#### [WORK TO BE COMPLETED]
Would you return the lines between the one holding "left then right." and the one holding "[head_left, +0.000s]", inclusive, and only those, exactly as they stand in the listing below?
*** THE DATA
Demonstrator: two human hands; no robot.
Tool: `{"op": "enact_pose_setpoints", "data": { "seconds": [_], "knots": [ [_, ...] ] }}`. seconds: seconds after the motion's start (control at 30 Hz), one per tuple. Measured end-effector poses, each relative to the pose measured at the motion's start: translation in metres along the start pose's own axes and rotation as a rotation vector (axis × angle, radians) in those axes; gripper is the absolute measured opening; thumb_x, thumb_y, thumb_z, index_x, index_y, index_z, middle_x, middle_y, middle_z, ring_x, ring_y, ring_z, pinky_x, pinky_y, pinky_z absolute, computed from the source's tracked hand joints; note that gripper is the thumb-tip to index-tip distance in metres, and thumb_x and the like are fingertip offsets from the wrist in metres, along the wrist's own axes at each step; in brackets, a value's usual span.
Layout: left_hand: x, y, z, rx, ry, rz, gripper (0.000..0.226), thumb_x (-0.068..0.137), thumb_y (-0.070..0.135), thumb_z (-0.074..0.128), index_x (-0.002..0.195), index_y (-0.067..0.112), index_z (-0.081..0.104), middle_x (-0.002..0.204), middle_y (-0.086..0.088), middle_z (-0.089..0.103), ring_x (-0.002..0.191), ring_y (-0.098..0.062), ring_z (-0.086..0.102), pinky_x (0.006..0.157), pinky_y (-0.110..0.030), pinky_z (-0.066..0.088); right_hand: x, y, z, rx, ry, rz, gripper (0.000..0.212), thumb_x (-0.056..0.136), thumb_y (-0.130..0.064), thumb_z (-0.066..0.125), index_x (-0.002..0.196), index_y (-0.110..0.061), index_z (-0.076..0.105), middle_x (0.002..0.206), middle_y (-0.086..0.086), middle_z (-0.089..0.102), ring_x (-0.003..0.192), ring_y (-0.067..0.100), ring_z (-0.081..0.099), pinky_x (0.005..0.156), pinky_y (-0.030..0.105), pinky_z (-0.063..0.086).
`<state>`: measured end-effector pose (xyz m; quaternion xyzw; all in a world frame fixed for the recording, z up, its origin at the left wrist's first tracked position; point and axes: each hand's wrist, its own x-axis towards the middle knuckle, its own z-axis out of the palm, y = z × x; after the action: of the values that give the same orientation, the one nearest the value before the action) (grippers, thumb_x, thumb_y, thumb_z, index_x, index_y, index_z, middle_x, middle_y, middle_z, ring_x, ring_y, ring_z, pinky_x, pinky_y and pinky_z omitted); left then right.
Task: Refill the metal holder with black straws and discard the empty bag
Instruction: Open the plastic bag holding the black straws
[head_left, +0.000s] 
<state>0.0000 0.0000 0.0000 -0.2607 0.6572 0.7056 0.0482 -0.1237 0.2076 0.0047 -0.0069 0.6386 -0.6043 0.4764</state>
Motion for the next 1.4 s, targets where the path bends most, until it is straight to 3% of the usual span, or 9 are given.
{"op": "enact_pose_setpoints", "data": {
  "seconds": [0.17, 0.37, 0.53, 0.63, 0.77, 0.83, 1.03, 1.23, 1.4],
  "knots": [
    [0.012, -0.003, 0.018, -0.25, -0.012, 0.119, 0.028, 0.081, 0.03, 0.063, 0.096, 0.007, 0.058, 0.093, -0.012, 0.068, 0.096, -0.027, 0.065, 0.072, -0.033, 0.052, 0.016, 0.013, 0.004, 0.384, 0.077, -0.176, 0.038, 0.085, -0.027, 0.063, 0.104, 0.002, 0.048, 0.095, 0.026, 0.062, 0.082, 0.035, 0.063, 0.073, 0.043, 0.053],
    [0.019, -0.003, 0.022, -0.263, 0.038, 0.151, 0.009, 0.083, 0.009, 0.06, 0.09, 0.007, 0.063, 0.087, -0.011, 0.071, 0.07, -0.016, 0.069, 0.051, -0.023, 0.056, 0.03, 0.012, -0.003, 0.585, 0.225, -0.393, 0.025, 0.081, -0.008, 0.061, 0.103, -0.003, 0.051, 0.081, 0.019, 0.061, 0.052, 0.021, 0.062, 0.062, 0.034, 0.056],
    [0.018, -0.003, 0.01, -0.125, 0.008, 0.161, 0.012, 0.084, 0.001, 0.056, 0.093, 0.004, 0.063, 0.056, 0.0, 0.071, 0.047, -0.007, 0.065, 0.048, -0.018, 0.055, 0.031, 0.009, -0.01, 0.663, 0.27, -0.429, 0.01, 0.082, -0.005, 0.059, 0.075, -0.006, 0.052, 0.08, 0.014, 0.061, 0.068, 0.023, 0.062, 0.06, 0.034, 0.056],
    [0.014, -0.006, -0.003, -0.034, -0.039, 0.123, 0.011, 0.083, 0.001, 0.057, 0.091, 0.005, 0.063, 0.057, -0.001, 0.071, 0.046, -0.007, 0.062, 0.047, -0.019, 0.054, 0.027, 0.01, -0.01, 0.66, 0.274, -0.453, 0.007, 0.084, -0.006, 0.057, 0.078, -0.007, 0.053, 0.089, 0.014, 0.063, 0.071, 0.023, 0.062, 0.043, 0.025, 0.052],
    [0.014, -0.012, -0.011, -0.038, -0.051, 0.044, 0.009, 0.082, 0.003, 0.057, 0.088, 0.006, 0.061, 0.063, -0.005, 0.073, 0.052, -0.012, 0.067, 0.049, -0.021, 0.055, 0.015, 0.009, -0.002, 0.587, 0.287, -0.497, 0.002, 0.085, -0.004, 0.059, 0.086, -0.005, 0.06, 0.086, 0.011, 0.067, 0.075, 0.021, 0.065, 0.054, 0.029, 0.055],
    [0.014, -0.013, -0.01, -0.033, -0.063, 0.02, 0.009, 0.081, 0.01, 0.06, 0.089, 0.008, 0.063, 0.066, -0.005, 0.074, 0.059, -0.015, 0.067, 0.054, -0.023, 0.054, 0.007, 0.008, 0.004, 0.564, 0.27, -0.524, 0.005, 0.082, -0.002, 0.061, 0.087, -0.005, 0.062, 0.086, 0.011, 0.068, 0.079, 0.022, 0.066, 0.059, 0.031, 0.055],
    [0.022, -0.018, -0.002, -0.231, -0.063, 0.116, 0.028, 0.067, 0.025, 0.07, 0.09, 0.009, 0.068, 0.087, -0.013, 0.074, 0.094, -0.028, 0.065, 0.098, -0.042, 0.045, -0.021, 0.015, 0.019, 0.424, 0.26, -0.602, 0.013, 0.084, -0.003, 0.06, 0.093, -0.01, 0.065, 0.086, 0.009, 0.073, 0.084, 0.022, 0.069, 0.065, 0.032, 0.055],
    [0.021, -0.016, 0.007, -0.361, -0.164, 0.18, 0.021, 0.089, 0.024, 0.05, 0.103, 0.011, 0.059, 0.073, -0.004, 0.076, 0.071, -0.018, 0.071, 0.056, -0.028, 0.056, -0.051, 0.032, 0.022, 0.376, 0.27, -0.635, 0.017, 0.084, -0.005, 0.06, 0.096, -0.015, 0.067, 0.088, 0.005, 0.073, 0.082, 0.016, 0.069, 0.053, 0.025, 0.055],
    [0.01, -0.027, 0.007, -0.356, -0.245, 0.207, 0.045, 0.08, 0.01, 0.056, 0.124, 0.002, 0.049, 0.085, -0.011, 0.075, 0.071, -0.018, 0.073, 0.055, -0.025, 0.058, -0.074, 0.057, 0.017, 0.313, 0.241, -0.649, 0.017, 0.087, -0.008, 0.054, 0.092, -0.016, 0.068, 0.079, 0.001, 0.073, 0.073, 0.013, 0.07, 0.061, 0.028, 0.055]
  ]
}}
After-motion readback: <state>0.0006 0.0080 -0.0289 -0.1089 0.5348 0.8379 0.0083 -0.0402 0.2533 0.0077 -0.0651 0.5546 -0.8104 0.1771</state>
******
#### [EXERCISE RESULT]
`<state>`: measured end-effector pose (xyz m; quaternion xyzw; all in a world frame fixed for the recording, z up, its origin at the left wrist's first tracked position; point and axes: each hand's wrist, its own x-axis towards the middle knuckle, its own z-axis out of the palm, y = z × x; after the action: of the values that give the same orientation, the one nearest the value before the action) (grippers, thumb_x, thumb_y, thumb_z, index_x, index_y, index_z, middle_x, middle_y, middle_z, ring_x, ring_y, ring_z, pinky_x, pinky_y and pinky_z omitted); left then right.
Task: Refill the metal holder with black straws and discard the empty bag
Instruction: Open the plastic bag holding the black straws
[head_left, +0.000s] 

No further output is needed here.